If count is specified as True will return just the number of tasks, not the items themselves. Much cheaper.

get_task_by_id(task_id: str) Dict[source]

Fetches the full data of the Task.

invoke_task(labourer: Labourer, task_id: str | None = None, task: Dict | None = None)[source]

Invoke the Lambda Function execution for task. Providing the ID is more expensive, but safer from “task injection” attacks method that prefetches Task from the table before trying to invoke.

Skips already running tasks with no exception, thus concurrent Orchestrators (or whoever else) should not duplicate invocations.

is_valid_task(task: Dict) bool[source]

Simple validation for required fields.

mark_task_invoked(labourer: Labourer, task: Dict, check_running: bool | None = True)[source]

Update the greenfield with the latest invocation timestamp + invocation_delta

By default updates with a conditional expression that fails in case the current greenfield is already in invoked state. If this check fails the function raises RuntimeError that should be handled by the Orchestrator. This is very important to help duplicate invocations of the Worker by simultaneously running Orchestrators.

Parameters:
  • labourer – Labourer for the task

  • task – Task dictionary

  • check_running – If True (default) updates with conditional expression.

:raises RuntimeError

move_task_to_retry_table(task: Dict, wanted_delay: int)[source]

Put the task to a Dynamo table sosw_retry_tasks, with the wanted delay: labourer.max_runtime * attempts. Delete it from sosw_tasks table.

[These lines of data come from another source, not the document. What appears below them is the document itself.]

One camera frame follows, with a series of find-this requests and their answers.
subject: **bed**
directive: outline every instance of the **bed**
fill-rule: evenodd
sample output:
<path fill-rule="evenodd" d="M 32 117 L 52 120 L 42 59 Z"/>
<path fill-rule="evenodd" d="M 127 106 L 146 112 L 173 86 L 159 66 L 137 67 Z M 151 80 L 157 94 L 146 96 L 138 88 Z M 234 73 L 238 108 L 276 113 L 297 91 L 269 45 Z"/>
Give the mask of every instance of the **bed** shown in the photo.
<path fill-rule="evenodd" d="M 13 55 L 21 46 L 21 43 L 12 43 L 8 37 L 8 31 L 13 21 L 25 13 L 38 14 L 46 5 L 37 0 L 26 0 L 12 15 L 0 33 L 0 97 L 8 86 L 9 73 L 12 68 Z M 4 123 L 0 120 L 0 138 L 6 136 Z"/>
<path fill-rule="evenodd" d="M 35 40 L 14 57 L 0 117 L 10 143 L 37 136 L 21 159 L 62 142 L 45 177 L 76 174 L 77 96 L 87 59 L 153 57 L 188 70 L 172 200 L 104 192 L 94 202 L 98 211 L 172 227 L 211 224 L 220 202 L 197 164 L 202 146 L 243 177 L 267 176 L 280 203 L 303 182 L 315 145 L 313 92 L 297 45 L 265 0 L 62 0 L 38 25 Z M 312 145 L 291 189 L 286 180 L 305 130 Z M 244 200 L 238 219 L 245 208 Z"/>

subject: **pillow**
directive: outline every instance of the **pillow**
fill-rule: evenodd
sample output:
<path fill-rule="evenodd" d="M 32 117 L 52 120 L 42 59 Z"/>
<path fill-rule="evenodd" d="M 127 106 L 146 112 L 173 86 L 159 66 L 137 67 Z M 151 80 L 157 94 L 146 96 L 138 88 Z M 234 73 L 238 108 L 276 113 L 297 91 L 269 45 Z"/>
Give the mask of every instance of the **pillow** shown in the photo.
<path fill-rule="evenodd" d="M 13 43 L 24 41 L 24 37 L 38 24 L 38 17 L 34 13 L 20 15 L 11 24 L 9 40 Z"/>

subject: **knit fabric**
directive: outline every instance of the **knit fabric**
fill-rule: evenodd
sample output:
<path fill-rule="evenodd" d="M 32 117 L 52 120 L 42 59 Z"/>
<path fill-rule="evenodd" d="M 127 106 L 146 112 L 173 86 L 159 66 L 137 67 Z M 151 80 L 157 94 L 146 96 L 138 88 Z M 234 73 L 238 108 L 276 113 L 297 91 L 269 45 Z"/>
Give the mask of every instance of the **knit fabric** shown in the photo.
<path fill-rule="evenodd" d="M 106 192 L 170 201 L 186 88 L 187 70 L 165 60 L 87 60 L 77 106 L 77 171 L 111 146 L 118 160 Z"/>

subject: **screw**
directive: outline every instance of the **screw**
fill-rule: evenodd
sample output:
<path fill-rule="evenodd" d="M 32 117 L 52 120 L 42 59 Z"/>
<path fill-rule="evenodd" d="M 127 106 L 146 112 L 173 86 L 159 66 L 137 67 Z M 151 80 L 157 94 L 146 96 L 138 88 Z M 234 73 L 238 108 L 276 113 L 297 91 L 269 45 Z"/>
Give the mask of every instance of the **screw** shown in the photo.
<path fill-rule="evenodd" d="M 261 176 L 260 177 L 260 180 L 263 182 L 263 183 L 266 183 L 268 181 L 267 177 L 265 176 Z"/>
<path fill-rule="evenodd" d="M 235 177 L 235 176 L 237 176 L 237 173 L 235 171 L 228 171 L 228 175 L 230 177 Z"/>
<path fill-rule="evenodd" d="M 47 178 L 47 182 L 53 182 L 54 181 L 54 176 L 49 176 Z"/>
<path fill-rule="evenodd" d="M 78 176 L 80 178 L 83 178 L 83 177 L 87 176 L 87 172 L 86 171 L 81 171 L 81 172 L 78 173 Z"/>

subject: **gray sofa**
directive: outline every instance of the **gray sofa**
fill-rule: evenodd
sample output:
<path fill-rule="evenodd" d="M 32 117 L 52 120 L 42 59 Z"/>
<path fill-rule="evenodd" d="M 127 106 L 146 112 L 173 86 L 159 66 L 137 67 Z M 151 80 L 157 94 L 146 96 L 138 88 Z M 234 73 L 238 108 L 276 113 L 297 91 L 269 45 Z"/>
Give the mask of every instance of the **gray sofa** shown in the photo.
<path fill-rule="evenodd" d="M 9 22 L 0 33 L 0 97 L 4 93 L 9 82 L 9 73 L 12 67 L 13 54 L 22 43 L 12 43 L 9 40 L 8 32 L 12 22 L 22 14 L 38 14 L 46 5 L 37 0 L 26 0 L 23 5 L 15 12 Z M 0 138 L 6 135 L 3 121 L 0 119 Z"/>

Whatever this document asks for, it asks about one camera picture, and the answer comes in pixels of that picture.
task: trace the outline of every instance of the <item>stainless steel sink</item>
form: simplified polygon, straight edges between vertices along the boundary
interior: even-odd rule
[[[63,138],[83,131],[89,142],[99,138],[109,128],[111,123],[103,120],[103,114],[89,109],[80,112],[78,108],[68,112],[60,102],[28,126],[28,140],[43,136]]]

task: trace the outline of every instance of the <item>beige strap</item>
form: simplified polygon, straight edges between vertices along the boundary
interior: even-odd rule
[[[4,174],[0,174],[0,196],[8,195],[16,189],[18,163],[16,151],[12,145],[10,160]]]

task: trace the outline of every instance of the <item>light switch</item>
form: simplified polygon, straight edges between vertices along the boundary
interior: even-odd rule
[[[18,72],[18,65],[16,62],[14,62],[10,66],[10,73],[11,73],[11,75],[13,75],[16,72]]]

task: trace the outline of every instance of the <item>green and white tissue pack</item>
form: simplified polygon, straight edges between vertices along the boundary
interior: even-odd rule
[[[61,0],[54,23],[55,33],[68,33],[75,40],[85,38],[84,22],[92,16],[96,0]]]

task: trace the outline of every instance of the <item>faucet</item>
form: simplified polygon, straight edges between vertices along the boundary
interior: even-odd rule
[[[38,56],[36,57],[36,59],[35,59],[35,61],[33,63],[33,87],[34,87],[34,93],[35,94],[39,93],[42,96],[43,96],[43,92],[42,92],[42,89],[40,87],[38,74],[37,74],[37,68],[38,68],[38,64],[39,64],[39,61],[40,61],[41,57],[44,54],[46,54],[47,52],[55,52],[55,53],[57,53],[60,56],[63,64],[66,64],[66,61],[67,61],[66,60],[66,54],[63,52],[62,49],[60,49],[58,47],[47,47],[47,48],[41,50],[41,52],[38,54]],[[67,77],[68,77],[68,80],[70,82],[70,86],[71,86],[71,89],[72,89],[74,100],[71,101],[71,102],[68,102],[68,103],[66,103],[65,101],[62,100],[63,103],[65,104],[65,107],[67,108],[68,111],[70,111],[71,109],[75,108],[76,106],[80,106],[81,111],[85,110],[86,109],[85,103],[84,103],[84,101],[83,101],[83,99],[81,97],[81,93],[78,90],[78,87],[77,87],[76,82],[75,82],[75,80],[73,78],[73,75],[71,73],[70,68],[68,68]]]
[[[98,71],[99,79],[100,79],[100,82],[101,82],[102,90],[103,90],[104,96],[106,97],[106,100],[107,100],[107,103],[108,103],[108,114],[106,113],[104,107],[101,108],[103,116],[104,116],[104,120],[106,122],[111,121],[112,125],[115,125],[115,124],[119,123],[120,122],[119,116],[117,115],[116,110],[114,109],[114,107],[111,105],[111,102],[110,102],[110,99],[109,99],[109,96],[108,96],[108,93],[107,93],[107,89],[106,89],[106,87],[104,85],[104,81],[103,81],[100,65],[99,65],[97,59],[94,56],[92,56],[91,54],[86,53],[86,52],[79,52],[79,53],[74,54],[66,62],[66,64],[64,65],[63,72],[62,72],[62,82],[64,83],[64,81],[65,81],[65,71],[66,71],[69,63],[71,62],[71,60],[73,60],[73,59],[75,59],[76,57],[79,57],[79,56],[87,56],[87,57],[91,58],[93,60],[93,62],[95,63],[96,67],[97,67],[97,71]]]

register_labourers() List[Labourer][source]

Sets timestamps, health status and other custom attributes on Labourer objects passed for registration.

We also send a pointer to the TaskManager (aka self) to Ecology Manager. The latter will have to make some queries, and we don’t want him to initialise another TaskManager for himself.

retry_task(task: Dict, labourer_id: str, greenfield: int)[source]

Move task to tasks table, in beginning of the queue (with greenfield of a task that will be invoked next). This method is called by Scavenger.